BioSpecifics Technologies Corp. is a biopharmaceutical company that has developed injectable collagenase for twelve clinical indications. Today, injectable collagenase, registered as XIAFLEX®, is marketed in the U.S. for the treatment of Dupuytren's contracture in adults with a palpable cord by the Company's partner Auxilium Pharmaceuticals, Inc. (Auxilium) and is marketed in Europe under the trademark XIAPEX® by Pfizer Ltd. (Pfizer). XIAFLEX is being tested in the clinic for six promising indications during 2012: Auxilium is developing XIAFLEX for the treatment of Peyronie's disease and they have announced positive top-line results for the recently completed Phase III clinical trials. Auxilium is also developing XIAFLEX for frozen shoulder (adhesive capsulitis) and cellulite, which are in Phase II and Phase Ib, respectively. Auxilium is also conducting a Phase IIIb trial of XIAFLEX for Dupuytren's contracture patients with multiple palpable cords. BioSpecifics is developing XIAFLEX for human and canine lipomas. Pfizer has development and commercialization rights for XIAPEX for Dupuytren's contracture and Peyronie's disease in the 27 European Union member countries and 19 other European and Eurasian countries. Asahi Kasei Pharma Corporation has development and commercialization rights for XIAFLEX for the same two indications in Japan, and Actelion Pharmaceuticals has development and commercialization rights for XIAFLEX for these two indications in Canada, Australia, Brazil and Mexico. More information about the Company may be found on its website at www.biospecifics.com.

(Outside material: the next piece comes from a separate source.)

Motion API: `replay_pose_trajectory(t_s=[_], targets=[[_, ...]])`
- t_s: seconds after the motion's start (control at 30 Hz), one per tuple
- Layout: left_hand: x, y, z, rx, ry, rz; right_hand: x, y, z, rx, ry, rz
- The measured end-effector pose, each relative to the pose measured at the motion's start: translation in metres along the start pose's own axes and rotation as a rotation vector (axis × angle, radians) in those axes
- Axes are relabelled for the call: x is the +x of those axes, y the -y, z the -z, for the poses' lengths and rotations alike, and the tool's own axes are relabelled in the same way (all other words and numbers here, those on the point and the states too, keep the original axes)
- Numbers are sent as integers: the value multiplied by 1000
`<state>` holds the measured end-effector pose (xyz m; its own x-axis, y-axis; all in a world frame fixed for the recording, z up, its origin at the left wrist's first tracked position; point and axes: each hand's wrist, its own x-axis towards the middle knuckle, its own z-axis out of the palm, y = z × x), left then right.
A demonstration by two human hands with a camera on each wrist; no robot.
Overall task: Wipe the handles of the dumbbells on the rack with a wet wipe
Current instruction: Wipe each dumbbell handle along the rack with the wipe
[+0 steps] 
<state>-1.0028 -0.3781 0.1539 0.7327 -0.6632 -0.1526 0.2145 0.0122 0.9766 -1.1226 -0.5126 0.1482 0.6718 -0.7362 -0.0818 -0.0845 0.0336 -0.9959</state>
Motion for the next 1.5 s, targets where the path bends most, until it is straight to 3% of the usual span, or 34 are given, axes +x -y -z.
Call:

This release includes "forward-looking statements" within the meaning of, and made pursuant to the safe harbor provisions of, the Private Securities Litigation Reform Act of 1995. All statements other than statements of historical fact are "forward-looking statements." The forward-looking statements include statements concerning, among other things, the potential market for XIAFLEX in human lipoma; the timing for completing the clinical trials in human lipoma and canine lipoma and the outcome of those clinical trials; and the promise of XIAFLEX as a treatment for particular indications. In some cases, these statements can be identified by forward-looking words such as "believe," "expect," "anticipate," "plan," "estimate," "likely," "may," "will," "could," "continue," "project," "predict," "goal," the negative or plural of these words, and other similar expressions. These forward-looking statements are predictions based on BioSpecifics' current expectations and its projections about future events. There are a number of important factors that could cause BioSpecifics' actual results to differ materially from those indicated by such forward-looking statements, including the ability of BioSpecifics' partner, Auxilium, and its partners, Pfizer Inc., Asahi Kasei Pharma Corporation and Actelion Pharmaceuticals Ltd., to achieve their objectives for XIAFLEX in their applicable territories; the market for XIAFLEX in, and initiation and outcome of clinical trials for, additional indications including frozen shoulder, cellulite, human lipoma and canine lipoma, all of which will determine the amount of milestone, royalty and sublicense income BioSpecifics may receive; the potential of XIAFLEX to be used in additional indications; whether Auxilium exercises its option to license development and marketing rights to this indication; the timing of results of any clinical trials; the timing of regulatory filings and action; the receipt of any applicable milestone payments from Auxilium; whether royalty payments BioSpecifics is entitled to receive will exceed set-offs; and other risk factors identified in BioSpecifics' Annual Report on Form 10-K for the year ended December 31, 2011 and its Current Reports on Form 8-K filed with the Securities and Exchange Commission. All forward-looking statements included in this release are made as of the date hereof, and BioSpecifics assumes no obligation to update these forward-looking statements.
SOURCE BioSpecifics Technologies Corp.